Ceci n'a pas empêché le directeur de l'université, de tenter une seconde fois, ce 9 janvier 2015, de faire interner Jean-Louis. Grâce à son entourage, il échappe de justesse à ce second internement, et tente aujourd'hui d'obtenir réparation en justice. Quels que soient les motifs médicaux ayant prévalu à son internement, les conditions initiales et la prolongation de cet internement sont totalement abusifs. Nous espérons que le cas de Jean-Louis soit correctement jugé, afin que de tels abus ne se reproduisent pas.
"Surtout n'allez pas à l'hôpital psy du coin : je le connais j'y étais soignante"
Second témoignage, de François, adhérent de Neptune
Port-Vendres, Aout 2014.
Ayant imprudemment accéléré la fin d'un sevrage aux anxiolytiques, l'une des personnes de notre groupe s'est trouvée très mal en arrivant dans cette région. Épuisée par les attaques de panique à répétition, elle s'évanouit au petit déjeuner, sur la terrasse d'un café.

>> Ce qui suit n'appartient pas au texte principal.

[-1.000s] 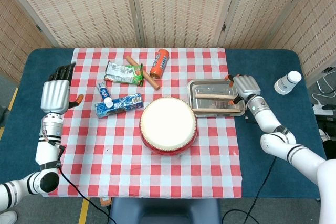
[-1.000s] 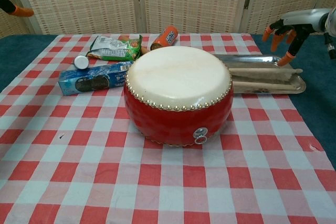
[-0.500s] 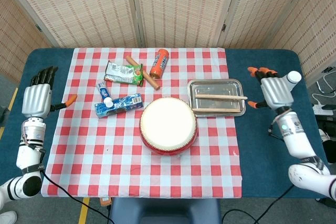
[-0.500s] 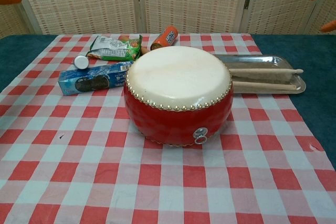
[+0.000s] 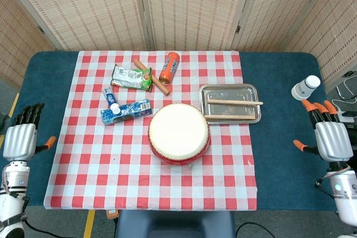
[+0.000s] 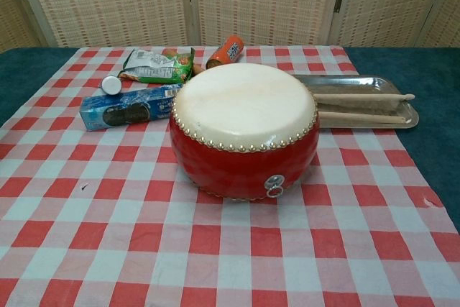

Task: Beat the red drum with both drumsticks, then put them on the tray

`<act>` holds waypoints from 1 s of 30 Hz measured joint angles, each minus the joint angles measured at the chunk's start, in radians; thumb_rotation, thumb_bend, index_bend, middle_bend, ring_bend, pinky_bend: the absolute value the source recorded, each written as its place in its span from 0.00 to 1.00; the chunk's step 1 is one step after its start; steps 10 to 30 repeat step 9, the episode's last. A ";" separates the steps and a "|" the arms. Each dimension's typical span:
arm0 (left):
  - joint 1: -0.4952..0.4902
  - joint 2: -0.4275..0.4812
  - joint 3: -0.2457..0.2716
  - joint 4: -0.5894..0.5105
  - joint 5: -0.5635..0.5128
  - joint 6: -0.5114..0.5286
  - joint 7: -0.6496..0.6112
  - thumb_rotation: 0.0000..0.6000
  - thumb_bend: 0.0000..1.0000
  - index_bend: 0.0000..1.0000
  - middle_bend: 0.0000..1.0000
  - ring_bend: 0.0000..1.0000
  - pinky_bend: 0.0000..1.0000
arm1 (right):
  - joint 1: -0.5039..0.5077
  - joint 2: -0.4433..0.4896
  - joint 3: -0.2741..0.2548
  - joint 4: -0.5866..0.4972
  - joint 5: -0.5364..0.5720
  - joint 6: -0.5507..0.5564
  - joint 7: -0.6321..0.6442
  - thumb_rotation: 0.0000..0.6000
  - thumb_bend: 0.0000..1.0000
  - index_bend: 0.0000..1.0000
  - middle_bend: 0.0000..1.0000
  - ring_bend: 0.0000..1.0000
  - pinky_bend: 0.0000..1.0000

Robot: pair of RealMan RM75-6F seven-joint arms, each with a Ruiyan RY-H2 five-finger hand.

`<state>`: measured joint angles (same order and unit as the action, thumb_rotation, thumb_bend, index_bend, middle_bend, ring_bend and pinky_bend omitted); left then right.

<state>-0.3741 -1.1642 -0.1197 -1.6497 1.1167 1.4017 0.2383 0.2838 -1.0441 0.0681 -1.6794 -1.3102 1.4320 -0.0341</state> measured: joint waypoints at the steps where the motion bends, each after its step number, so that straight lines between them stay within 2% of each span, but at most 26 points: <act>1: 0.018 0.000 0.009 -0.007 0.013 0.020 -0.002 1.00 0.26 0.00 0.06 0.03 0.15 | -0.017 -0.001 -0.010 -0.008 -0.010 0.015 0.000 1.00 0.04 0.00 0.11 0.00 0.00; 9: 0.113 -0.032 0.063 -0.031 0.110 0.151 0.018 1.00 0.25 0.00 0.06 0.03 0.15 | -0.124 -0.021 -0.064 -0.056 -0.052 0.094 0.000 1.00 0.04 0.00 0.11 0.00 0.00; 30: 0.113 -0.032 0.063 -0.031 0.110 0.151 0.018 1.00 0.25 0.00 0.06 0.03 0.15 | -0.124 -0.021 -0.064 -0.056 -0.052 0.094 0.000 1.00 0.04 0.00 0.11 0.00 0.00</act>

Gentiment, la serveuse nous aide, et demande ce qui se passe, si on doit appeler le SAMU etc. Sachant ce qui se passait, nous lui disons simplement "c'est un problème de sevrage à un tranquillisant, c'est normal, ne vous inquiétez pas". Un peu inquiète, elle aide la personne en lui parlant, en lui tenant la main et en apportant de l'eau fraîche. Un autre serveur avait déjà décroché son téléphone pour appeler le SAMU. Elle l'arrête aussitôt : "surtout pas !". En se tournant vers moi : "ça va aller ? je vous conseille vraiment de ne pas vous rendre à l'hôpital psy d'ici : je connais, j'y ai été soignante !".
Le centre hospitalier spécialisé Léon-Jean Grégory de Thuir, lors de l'inauguration des nouveaux bâtiments.
Tous les lits sont concentrés à Thuir : plus qu'au Vinatier, le plus grand HP de Lyon. La loi de sectorisation est bien loin, on préfère agrandir l'usine.
Trouvé sur la page Facebook de l'hôpital.
Jean-Louis Caccomo, et tous les internés abusifs, apprécieront.